Within the listing below, the lines to output run from the one containing "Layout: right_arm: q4" through the one containing "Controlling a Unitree"; copy them exactly and nothing else.

## Dataset extract
○ ○ ○ ○
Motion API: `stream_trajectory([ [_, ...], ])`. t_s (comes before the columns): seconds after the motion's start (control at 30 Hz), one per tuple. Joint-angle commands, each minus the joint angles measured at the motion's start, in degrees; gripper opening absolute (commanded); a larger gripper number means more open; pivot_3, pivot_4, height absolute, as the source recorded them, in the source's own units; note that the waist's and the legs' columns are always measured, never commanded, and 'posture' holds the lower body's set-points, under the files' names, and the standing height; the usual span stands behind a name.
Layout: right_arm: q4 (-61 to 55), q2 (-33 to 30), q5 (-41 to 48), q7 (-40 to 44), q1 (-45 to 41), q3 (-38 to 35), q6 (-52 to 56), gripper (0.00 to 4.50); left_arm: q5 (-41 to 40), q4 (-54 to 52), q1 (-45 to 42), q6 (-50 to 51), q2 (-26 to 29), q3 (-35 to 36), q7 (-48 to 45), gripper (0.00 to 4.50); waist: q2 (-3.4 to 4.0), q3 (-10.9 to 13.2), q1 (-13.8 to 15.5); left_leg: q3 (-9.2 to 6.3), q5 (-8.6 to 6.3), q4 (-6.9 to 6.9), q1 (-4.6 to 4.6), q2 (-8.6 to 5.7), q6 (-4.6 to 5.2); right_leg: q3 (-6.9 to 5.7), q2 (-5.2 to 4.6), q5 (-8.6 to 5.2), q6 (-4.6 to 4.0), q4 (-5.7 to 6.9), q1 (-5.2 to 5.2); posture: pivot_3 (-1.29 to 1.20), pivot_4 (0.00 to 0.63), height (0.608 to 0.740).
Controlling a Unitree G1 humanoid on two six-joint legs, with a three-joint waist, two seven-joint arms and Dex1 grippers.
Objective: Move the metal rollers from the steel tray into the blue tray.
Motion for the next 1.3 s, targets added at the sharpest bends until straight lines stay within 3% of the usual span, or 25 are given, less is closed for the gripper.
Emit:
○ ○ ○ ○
## Response area
Layout: right_arm: q4 (-61 to 55), q2 (-33 to 30), q5 (-41 to 48), q7 (-40 to 44), q1 (-45 to 41), q3 (-38 to 35), q6 (-52 to 56), gripper (0.00 to 4.50); left_arm: q5 (-41 to 40), q4 (-54 to 52), q1 (-45 to 42), q6 (-50 to 51), q2 (-26 to 29), q3 (-35 to 36), q7 (-48 to 45), gripper (0.00 to 4.50); waist: q2 (-3.4 to 4.0), q3 (-10.9 to 13.2), q1 (-13.8 to 15.5); left_leg: q3 (-9.2 to 6.3), q5 (-8.6 to 6.3), q4 (-6.9 to 6.9), q1 (-4.6 to 4.6), q2 (-8.6 to 5.7), q6 (-4.6 to 5.2); right_leg: q3 (-6.9 to 5.7), q2 (-5.2 to 4.6), q5 (-8.6 to 5.2), q6 (-4.6 to 4.0), q4 (-5.7 to 6.9), q1 (-5.2 to 5.2); posture: pivot_3 (-1.29 to 1.20), pivot_4 (0.00 to 0.63), height (0.608 to 0.740).
Controlling a Unitree G1 humanoid on two six-joint legs, with a three-joint waist, two seven-joint arms and Dex1 grippers.

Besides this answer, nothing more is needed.